The conclusion commonly drawn from this is that people hate uncertainty / ambiguity / second-order risk (i.e., not knowing what the probability is). The paper takes the view that this phenomenon, which I will call ambiguity aversion (although the paper calls it uncertainty aversion), is worth adding to the "expected utility" models that researchers use to model taxpayers' behavior with regard to compliance.

Expected utility models treat the decision to comply versus cheat in tax filing as a risky financial investment. Say I could reduce my tax bill by $100,000 by taking a very aggressive and dubious position that has only a 10% chance of being sustained if audited. But there is only a 20% chance that I will be audited. If I am audited and lose, suppose I will have to pay the tax, plus face a $300,000 penalty. 82% of the time, then, I save $100,000 through this strategy. 18% of the time, I lose $300,000. Sounds like a winner, from the pure financial standpoint, unless I am very risk-averse.

It's widely believed that, given very low U.S. audit rates and also fairly low penalties (leaving aside jail time for outright fraud), the expected utility model, applied in light of evidence concerning people's manifested risk aversion in other contexts, greatly under-predicts actual compliance. In other words, people cheat (or take very dubious positions) less than they "should" according to the model. One could view this either as evidence of "irrationally" cautious behavior by taxpayers, given what we take to be their attitudes towards risky investment, or else as reflecting that the "arguments" typically permitted in the models - which may be limited to liking positive financial payouts and disliking negative ones, are too restrictive. The conclusion commonly drawn is that complying or not, and being super-aggressive or not, responds not just to financial incentives but is also, to a degree, a "consumer" act. For example, people may like being honest and socially responsible, at least if they are not angry at the government or convinced that everyone else is cheating.

OK, all that is old hat. Lawsky's paper doesn't deny that any of that may matter, but it takes the very different tack of examining how ambiguity aversion could be added to the standard expected utility compliance model, thereby potentially increasing its degree of realism and predictive accuracy.
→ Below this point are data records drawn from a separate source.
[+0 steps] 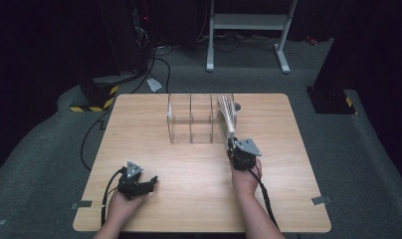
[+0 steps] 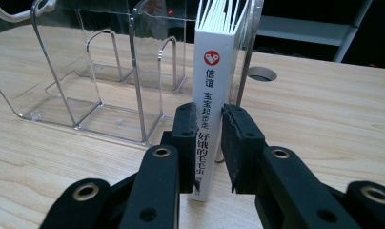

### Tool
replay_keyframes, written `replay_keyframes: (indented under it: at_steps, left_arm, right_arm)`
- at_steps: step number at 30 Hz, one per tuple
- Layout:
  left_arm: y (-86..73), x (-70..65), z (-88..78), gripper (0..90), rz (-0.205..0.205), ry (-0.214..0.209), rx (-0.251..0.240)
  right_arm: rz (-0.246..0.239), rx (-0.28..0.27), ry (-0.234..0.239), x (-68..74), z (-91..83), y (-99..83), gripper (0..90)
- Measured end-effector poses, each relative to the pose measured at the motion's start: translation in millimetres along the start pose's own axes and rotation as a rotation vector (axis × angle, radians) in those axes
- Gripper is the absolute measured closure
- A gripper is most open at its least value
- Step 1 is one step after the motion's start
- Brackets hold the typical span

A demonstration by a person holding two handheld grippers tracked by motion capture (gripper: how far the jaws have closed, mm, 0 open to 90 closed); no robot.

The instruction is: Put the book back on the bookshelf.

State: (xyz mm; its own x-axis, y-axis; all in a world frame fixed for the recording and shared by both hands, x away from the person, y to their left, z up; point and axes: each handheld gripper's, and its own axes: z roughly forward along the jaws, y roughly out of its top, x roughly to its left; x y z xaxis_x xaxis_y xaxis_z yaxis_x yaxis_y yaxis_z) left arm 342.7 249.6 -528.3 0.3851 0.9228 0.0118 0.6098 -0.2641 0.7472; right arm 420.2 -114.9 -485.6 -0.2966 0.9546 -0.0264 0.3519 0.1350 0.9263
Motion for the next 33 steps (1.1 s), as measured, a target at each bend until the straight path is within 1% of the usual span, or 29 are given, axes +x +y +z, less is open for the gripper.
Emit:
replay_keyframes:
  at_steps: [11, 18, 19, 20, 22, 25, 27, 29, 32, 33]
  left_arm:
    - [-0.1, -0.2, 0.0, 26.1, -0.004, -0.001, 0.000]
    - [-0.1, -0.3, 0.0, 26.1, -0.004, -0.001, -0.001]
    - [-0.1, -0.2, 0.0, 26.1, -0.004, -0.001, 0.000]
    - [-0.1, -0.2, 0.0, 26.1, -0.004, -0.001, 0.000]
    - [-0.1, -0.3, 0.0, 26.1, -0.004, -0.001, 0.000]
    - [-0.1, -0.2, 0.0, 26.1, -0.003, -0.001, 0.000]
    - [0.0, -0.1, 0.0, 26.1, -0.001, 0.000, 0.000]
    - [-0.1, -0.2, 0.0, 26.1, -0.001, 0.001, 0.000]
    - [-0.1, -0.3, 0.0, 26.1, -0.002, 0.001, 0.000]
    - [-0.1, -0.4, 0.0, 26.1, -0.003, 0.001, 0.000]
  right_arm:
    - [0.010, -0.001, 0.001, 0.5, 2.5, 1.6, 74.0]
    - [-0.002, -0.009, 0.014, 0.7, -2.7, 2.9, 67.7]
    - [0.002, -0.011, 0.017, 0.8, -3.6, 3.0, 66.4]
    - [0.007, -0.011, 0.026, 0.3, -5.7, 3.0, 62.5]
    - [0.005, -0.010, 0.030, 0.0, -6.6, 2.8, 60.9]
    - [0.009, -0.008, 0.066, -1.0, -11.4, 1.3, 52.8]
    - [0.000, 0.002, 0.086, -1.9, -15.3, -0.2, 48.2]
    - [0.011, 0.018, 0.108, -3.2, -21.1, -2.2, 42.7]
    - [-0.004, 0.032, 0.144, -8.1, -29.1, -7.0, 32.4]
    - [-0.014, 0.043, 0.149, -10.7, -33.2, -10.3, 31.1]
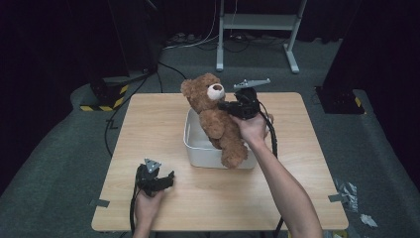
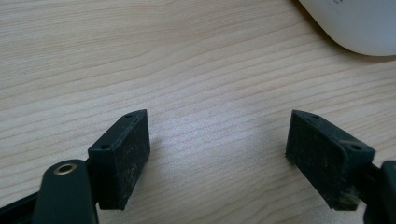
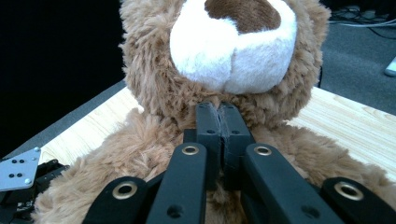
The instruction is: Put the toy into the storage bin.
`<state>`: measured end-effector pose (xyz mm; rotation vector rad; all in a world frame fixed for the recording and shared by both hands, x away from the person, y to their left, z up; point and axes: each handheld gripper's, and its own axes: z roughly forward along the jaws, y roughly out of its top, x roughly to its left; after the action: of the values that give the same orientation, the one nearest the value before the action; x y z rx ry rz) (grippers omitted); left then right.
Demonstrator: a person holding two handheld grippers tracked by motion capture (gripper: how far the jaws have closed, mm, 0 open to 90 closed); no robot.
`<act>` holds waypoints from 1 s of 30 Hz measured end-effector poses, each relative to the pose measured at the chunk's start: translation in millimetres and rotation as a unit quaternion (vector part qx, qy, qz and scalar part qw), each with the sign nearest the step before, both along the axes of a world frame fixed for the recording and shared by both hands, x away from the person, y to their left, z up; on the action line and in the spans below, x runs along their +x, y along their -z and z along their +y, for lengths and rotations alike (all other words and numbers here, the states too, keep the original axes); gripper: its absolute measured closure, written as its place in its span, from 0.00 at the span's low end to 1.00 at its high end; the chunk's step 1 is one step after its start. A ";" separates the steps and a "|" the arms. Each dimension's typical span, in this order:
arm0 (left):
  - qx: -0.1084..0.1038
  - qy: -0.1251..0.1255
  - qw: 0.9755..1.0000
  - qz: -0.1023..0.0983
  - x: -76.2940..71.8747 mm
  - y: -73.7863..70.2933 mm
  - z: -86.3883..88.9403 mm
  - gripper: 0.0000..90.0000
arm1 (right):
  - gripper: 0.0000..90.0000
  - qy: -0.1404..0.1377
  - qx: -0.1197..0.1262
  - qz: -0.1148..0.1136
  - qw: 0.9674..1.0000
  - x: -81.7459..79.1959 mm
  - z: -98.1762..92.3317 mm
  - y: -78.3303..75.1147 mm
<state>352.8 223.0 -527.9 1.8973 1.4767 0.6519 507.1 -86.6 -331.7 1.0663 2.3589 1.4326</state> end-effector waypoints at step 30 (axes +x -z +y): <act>-0.004 -0.005 1.000 0.001 -0.1 0.3 -0.5 0.24 | 0.99 -0.007 -0.004 0.004 1.000 0.0 6.4 9.9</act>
<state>352.6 222.6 -528.2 1.8853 1.4899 0.6477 507.1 -80.2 -341.6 1.0566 2.3802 1.4240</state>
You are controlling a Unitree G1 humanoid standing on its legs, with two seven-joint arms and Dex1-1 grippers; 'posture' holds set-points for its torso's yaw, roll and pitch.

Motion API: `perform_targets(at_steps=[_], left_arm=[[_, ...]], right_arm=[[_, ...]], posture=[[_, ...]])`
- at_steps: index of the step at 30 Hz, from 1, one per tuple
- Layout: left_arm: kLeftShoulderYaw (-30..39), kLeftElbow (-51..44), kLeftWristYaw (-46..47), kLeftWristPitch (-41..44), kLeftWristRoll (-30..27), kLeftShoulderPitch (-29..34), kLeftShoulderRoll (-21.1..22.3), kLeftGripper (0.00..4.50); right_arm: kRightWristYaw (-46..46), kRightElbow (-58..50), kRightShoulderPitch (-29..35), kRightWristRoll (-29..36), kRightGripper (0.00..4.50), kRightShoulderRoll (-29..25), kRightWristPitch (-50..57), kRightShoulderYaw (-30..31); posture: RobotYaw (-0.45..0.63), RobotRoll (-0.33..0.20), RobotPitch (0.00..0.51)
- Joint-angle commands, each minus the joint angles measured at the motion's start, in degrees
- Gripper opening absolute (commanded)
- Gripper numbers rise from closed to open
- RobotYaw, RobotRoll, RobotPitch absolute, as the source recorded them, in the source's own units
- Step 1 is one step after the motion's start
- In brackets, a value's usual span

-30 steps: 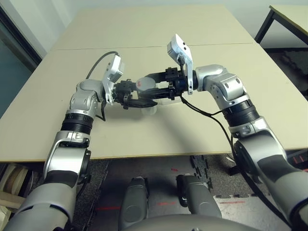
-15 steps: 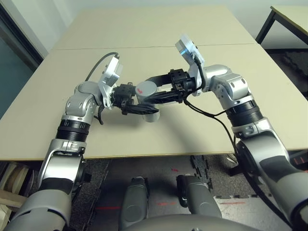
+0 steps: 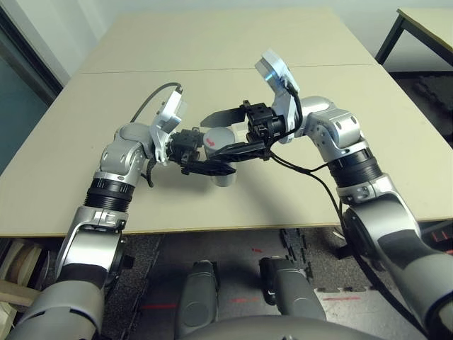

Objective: Pour the medicine from the bottle into the box.

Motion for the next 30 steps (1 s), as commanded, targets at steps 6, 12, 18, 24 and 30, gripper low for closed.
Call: perform_targets(at_steps=[6,12,18,24,30], left_arm=[[-0.2,2.0,0.2,-1.7,1.3,-0.6,-0.5,2.64],[0.0,2.4,0.2,-2.0,1.4,-1.0,-0.7,2.64],[0.4,2.3,0.5,-2.1,1.2,-0.9,-0.4,2.64],[0.7,2.2,0.9,-2.2,1.2,0.0,0.3,2.64],[1.4,4.0,1.0,-3.2,1.8,0.4,1.1,2.64]], right_arm=[[-3.2,1.3,-0.9,-3.0,4.50,0.7,-2.8,1.5],[-5.2,3.3,-0.5,-5.2,4.50,1.4,-5.9,1.9],[-6.1,4.7,0.0,-5.9,4.50,0.7,-7.1,1.5],[-7.4,4.0,0.9,-4.7,4.50,-1.1,-6.4,-0.5],[-8.1,0.8,1.8,-2.8,4.50,-4.9,-4.4,-3.2]], posture=[[-0.04,0.000,0.098],[-0.04,0.000,0.096],[-0.04,0.000,0.095],[-0.04,0.000,0.093],[-0.06,0.000,0.088]])
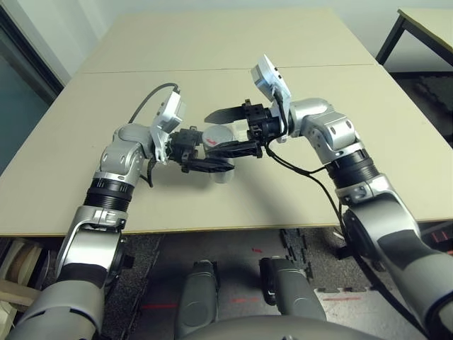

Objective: Pour the medicine from the bottle into the box.

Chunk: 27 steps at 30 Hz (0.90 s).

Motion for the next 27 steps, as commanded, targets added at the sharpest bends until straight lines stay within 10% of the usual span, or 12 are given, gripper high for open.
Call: perform_targets(at_steps=[1,13,27], left_arm=[[0.2,1.7,-1.1,-1.5,0.9,0.5,1.0,2.64],[1.2,6.2,-0.9,-4.4,1.6,-0.4,2.4,2.64],[1.5,9.2,0.5,-7.0,2.7,-2.6,0.9,2.64]], right_arm=[[-2.1,-2.5,0.7,1.1,4.50,-3.6,2.0,-3.6],[-2.6,-4.8,1.1,2.4,4.50,-10.8,4.8,-6.2],[-10.6,-8.7,0.1,-0.7,4.50,-1.7,8.1,0.7]], posture=[[-0.06,0.000,0.088],[-0.07,0.000,0.088],[-0.06,0.000,0.095]])
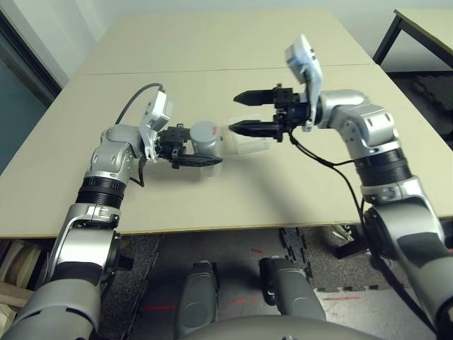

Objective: Pour the medicine from the bottle into the box.

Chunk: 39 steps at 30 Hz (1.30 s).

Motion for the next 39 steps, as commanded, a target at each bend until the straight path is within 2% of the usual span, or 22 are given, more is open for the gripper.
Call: perform_targets(at_steps=[1,13,24,31,39], left_arm=[[0.4,0.5,0.1,-0.5,0.7,-1.0,-0.2,2.64],[0.6,-0.2,1.0,-0.3,0.6,-1.4,-0.5,2.64],[0.6,0.2,0.9,-0.2,0.6,-2.4,-1.4,2.64],[0.7,0.0,1.0,0.1,0.5,-2.2,-1.3,2.64],[1.1,-0.8,1.3,0.3,0.2,-1.1,-0.8,2.64]], right_arm=[[-0.5,-1.3,-1.0,-0.7,4.50,1.2,0.2,1.8],[-0.8,-0.5,-1.9,-1.3,4.50,3.9,-0.5,3.7],[-5.7,3.7,-2.6,-4.6,4.50,8.0,-3.5,3.7],[-5.4,5.2,-3.0,-4.5,4.50,6.8,-3.8,2.1],[-4.7,1.9,-2.0,-2.3,4.50,2.4,-1.8,-0.1]], posture=[[-0.06,0.000,0.096],[-0.05,0.000,0.096],[-0.05,0.000,0.092],[-0.05,0.000,0.091],[-0.06,0.000,0.090]])
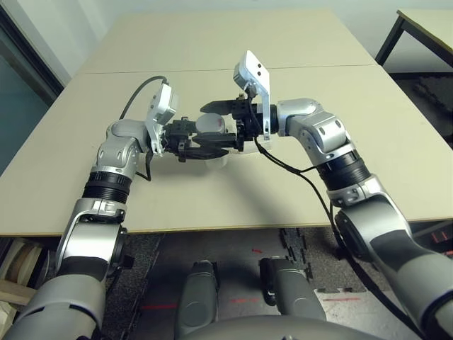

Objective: Pour the medicine from the bottle into the box.

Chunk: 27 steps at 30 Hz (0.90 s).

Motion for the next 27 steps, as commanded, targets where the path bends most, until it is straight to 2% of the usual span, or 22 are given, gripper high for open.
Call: perform_targets(at_steps=[1,11,15,19,27], left_arm=[[0.3,-0.7,-1.1,0.1,0.1,0.8,0.7,2.64],[1.0,-0.4,-1.1,0.4,0.4,0.9,0.7,2.64],[1.1,-0.2,-1.0,0.5,0.5,0.9,0.7,2.64],[1.2,0.5,-0.9,0.2,0.6,0.6,0.6,2.64],[1.1,1.3,-0.7,-0.3,0.9,0.4,0.0,2.64]], right_arm=[[-0.5,-1.3,0.1,0.8,4.50,-2.9,1.0,-3.1],[1.3,-2.7,1.0,2.6,4.50,-10.8,2.8,-5.6],[1.5,-2.7,1.3,2.8,4.50,-12.5,3.0,-6.1],[1.3,-4.4,1.1,4.4,4.50,-12.1,5.1,-6.5],[0.9,-9.3,0.5,6.8,4.50,-7.3,9.6,-4.3]], posture=[[-0.06,0.000,0.090],[-0.07,0.000,0.091],[-0.07,0.000,0.091],[-0.08,0.000,0.091],[-0.08,0.000,0.092]])
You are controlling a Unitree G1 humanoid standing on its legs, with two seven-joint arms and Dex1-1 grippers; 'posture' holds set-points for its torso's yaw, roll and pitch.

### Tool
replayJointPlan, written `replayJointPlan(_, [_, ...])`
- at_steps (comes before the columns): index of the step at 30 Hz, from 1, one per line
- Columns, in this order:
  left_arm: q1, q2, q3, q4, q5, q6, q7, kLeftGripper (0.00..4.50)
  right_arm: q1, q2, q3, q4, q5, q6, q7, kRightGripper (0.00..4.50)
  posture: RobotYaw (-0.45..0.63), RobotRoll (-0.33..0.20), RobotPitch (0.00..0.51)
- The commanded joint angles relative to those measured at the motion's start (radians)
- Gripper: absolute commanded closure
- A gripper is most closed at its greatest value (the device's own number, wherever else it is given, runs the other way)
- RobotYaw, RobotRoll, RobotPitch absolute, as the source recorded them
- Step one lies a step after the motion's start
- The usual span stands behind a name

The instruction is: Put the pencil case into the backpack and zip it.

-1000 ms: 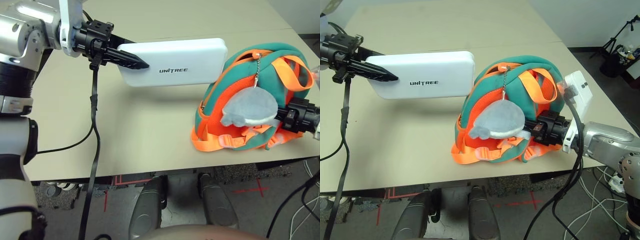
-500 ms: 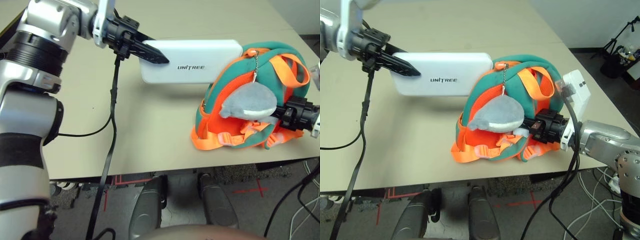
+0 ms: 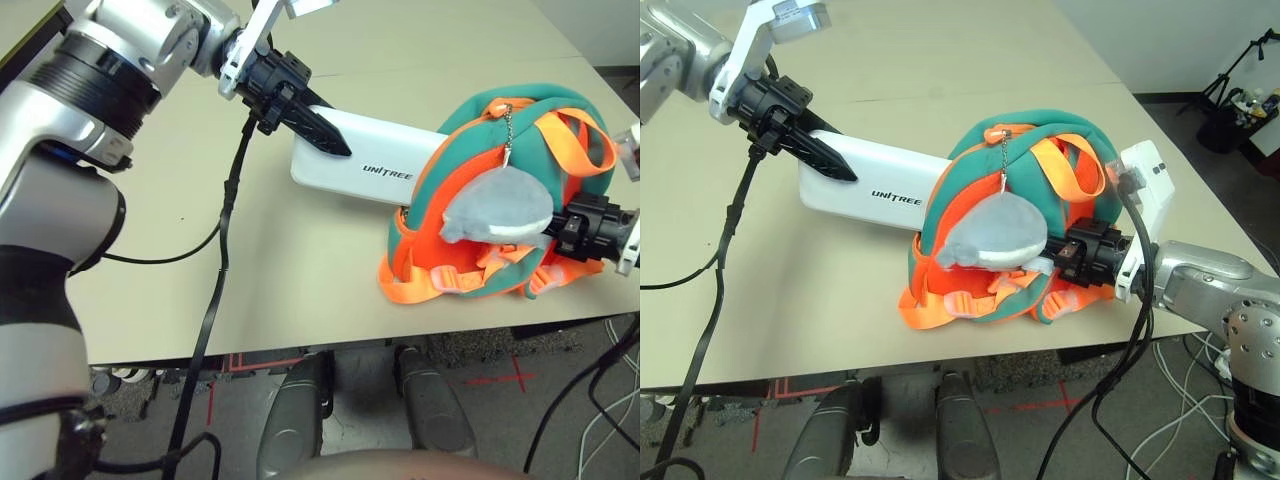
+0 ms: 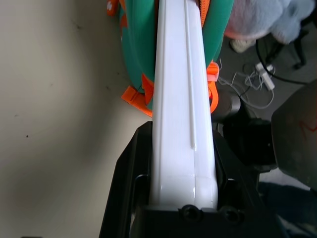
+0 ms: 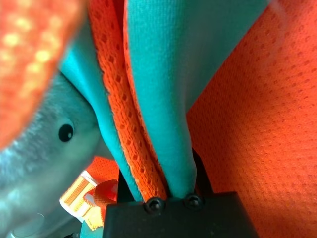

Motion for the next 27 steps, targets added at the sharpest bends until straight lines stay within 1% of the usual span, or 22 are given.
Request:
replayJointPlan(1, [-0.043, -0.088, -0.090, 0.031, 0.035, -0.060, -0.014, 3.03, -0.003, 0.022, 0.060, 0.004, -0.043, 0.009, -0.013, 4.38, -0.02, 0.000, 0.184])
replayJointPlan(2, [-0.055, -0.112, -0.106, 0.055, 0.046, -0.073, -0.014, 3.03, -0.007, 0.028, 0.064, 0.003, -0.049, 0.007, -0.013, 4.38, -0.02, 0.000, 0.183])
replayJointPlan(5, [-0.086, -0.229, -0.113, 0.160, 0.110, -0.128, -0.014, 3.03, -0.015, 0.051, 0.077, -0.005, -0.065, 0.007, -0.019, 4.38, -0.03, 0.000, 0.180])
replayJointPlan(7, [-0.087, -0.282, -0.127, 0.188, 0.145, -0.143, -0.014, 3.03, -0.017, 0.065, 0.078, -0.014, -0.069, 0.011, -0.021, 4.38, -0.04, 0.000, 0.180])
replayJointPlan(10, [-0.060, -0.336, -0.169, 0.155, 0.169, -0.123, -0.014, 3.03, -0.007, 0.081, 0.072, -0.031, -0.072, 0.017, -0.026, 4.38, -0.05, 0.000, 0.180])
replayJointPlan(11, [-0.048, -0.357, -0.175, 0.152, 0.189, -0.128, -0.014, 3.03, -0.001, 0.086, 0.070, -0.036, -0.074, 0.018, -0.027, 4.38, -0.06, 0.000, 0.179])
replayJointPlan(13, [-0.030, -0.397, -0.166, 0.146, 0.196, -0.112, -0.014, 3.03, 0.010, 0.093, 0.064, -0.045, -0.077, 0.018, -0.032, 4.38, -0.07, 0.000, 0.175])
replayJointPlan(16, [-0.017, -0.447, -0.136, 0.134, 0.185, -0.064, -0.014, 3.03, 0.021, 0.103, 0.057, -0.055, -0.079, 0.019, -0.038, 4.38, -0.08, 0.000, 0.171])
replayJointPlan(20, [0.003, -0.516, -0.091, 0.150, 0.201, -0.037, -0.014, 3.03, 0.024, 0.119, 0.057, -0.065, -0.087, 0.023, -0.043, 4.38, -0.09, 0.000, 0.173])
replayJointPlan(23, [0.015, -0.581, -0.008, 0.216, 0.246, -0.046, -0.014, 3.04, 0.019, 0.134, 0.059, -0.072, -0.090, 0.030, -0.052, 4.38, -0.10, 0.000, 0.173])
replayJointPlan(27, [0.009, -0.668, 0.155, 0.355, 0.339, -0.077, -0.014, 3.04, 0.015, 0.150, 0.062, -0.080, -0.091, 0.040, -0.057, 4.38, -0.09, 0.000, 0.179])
In effect, in her paper, the ambiguity-averse are modeled as if they were "pessimists," who acted as if, in Ellsberg's Unknown Urn, they are likely to lose whether betting on red or on black. The paper recognizes that ambiguity aversion is not actually pessimism,which would imply lowering one's probability estimate rather than being nonplussed by one's inability to specify it. More generally one of the difficulties in modeling ambiguity aversion is that, as soon as one converts it into a range of probabilistic estimates (e.g., "I think there's a 60% chance that I have a 40% chance to win, and a 40% chance that I have a 70% chance"), it's actually just a more refined version of standard risk, with determinate odds and payouts given one's beliefs.

The paper does a nice job of working with the problem, showing how ambiguity aversion might be modeled, and briefly discussing some possible implications - e.g., for IRS secrecy regarding its criteria for selecting audit targets, and perhaps for responding to the possibility that tax advisors, by reducing perceived ambiguity through the issuance of confident probability estimates, may encourage aggressive tax planning that has an unduly positive payoff by reason of the audit lottery But it remains unclear to me to what extent focusing on this rather amorphous phenomenon actually produces a significant analytical payoff that would merit adding it to formal compliance models. (Which does not detract from the value of exploring and modeling it in this paper, if only to see where it might lead.)

I view ambiguity aversion, as in the Two Urns experiment, as reflecting a social instinct that, based on introspection, I surmise that people may have. Suppose you are playing poker with people who know the odds much better than you do. You are likely to get reamed but good in next to no time. Or suppose the Three Card Monte guy on the street corner tries to get you to bet on red or on black in the Unknown Urn. You are going to be rightly suspicious.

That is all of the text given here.